> _What needs to be done_: Produce an exact copy of the first line of the data below and each line after it, please, up to and including the one with "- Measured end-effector".

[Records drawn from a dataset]
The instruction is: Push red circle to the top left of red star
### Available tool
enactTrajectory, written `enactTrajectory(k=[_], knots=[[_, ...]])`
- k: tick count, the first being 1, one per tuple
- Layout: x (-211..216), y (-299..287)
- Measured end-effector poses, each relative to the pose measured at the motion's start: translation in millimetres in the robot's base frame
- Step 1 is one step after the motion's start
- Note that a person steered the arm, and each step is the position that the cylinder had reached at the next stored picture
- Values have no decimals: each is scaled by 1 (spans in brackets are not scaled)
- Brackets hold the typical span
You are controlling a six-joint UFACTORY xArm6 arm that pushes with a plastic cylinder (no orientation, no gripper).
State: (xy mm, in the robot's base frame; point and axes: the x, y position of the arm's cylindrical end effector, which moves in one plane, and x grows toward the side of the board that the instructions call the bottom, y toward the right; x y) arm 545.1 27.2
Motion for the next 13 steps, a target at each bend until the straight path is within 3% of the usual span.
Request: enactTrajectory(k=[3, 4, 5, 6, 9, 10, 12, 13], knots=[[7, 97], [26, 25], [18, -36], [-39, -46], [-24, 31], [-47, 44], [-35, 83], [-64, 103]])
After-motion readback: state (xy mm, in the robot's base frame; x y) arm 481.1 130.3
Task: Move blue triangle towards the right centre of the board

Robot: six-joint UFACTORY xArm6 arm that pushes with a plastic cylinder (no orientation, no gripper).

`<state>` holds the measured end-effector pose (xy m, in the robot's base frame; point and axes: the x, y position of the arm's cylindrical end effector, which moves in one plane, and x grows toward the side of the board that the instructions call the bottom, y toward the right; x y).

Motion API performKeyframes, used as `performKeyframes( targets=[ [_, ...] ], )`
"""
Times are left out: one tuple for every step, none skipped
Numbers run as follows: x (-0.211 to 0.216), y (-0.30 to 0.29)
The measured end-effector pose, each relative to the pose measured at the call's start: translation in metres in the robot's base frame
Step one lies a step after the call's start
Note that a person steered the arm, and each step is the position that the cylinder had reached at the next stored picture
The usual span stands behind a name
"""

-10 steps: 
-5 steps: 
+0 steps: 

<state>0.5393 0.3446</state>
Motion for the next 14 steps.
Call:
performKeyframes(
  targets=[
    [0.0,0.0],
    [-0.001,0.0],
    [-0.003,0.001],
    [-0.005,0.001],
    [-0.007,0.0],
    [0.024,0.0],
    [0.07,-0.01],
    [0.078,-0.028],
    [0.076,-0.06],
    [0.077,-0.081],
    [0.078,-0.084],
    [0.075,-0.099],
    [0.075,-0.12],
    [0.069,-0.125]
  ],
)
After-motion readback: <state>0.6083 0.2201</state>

> _Task response_:
The instruction is: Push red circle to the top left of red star
### Available tool
enactTrajectory, written `enactTrajectory(k=[_], knots=[[_, ...]])`
- k: tick count, the first being 1, one per tuple
- Layout: x (-211..216), y (-299..287)
- Measured end-effector poses, each relative to the pose measured at the motion's start: translation in millimetres in the robot's base frame

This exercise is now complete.